• [TASK INSTRUCTIONS] The answer must be one number: how many lines below contain the word "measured".

***** COLLECTED DATA

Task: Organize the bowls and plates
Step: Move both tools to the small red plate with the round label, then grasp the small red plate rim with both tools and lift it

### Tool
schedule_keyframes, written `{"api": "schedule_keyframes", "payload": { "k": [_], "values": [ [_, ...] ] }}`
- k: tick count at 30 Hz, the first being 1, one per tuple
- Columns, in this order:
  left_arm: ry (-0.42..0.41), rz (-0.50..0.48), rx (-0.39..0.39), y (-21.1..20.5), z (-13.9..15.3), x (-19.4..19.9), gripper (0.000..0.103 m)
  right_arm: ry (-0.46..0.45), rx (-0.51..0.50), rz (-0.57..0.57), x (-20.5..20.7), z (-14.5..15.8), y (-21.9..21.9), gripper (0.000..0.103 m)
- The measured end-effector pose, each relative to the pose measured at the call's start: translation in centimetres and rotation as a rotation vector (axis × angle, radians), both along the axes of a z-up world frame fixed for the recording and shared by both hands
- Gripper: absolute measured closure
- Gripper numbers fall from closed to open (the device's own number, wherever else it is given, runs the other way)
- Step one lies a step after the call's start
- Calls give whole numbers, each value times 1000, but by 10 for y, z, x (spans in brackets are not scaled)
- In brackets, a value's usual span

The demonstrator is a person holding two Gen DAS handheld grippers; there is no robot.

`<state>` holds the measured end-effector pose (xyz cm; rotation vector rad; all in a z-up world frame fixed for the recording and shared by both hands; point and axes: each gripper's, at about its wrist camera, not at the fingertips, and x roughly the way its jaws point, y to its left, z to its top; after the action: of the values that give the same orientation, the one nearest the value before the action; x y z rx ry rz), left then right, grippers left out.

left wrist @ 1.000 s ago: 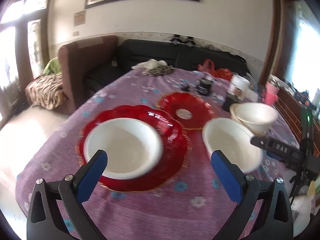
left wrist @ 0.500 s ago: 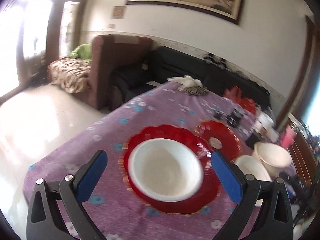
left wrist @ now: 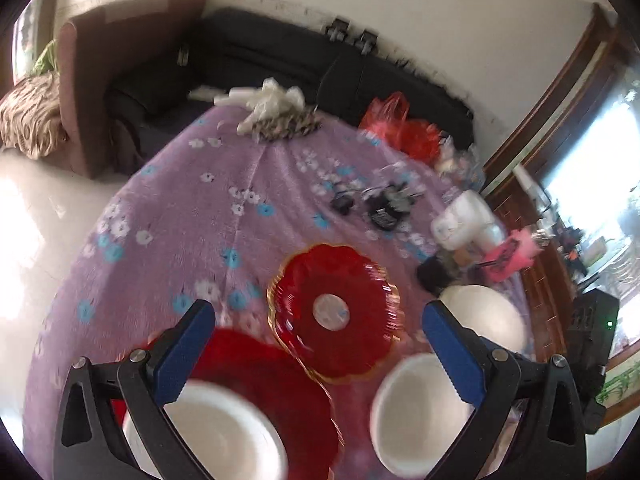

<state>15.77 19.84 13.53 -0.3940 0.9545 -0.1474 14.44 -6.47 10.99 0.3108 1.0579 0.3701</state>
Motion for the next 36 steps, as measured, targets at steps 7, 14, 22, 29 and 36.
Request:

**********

• [WRITTEN SOLUTION] 4